◆ What the task requires
The full listing, minus its pictures, should be printed again exactly as it stands.

◆ Recorded information
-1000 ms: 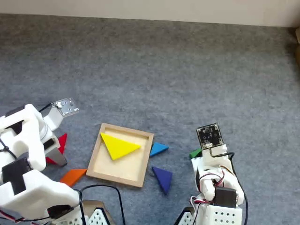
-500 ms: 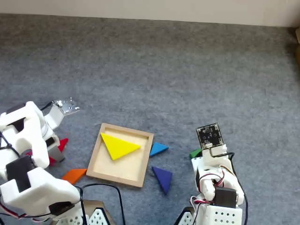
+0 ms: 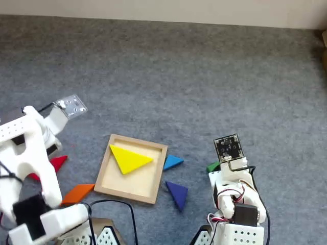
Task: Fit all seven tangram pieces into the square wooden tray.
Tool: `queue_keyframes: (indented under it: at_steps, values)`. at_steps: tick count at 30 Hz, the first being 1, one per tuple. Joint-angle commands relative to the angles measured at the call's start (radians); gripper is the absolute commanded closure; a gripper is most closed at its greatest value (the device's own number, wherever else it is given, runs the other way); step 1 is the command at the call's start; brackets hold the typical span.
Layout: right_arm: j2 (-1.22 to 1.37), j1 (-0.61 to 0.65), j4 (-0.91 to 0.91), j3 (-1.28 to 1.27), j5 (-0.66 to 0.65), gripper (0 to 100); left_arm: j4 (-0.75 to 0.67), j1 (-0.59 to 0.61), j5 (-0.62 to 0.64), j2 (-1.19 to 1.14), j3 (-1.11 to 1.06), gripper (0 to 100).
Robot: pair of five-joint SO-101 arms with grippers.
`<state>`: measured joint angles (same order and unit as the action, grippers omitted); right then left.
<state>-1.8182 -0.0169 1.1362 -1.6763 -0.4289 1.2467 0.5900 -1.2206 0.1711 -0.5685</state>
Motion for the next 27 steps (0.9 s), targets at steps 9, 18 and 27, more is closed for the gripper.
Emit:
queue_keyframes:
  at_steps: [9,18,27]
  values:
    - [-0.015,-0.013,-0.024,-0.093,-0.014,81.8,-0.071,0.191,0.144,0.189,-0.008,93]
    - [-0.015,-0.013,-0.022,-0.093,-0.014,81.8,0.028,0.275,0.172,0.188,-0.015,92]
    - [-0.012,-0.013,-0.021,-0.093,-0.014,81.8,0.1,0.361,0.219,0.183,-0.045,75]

◆ Solution to the problem
-1000 ms: 
-500 ms: 
+0 ms: 
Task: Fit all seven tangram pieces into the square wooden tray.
Tool: `queue_keyframes: (indented under it: at_steps, values)`. at_steps: tick count at 30 Hz, the first being 1, one per tuple. Joint-angle commands relative to the angles measured at the call's start (radians); gripper is the absolute commanded closure; a gripper is most closed at its greatest value (the device's own number, wherever else it is given, runs the other way); step 1 is the command at the call's start; brackets hold the typical span.
Layout: right_arm: j2 (-1.22 to 1.37), j1 (-0.61 to 0.65), j4 (-0.91 to 0.91), j3 (-1.28 to 1.27), j5 (-0.66 to 0.65), gripper (0 to 100); left_arm: j4 (-0.75 to 0.67), j1 (-0.59 to 0.61), j5 (-0.62 to 0.64), j2 (-1.19 to 1.14), j3 (-1.11 to 1.06), gripper (0 to 100).
Robot: pair of five-joint SO-101 arms with grippers.
`<state>`: measured joint angles (same order and unit as the action, grippers omitted); right then left.
<state>-1.8182 -0.0169 1.1362 -1.6763 -0.4289 1.2467 0.5900 -1.2206 0.1711 -0.5685</state>
Motion for the next 27 steps (0.9 s), targets at steps 9, 18 and 27, more is closed for the gripper.
Emit:
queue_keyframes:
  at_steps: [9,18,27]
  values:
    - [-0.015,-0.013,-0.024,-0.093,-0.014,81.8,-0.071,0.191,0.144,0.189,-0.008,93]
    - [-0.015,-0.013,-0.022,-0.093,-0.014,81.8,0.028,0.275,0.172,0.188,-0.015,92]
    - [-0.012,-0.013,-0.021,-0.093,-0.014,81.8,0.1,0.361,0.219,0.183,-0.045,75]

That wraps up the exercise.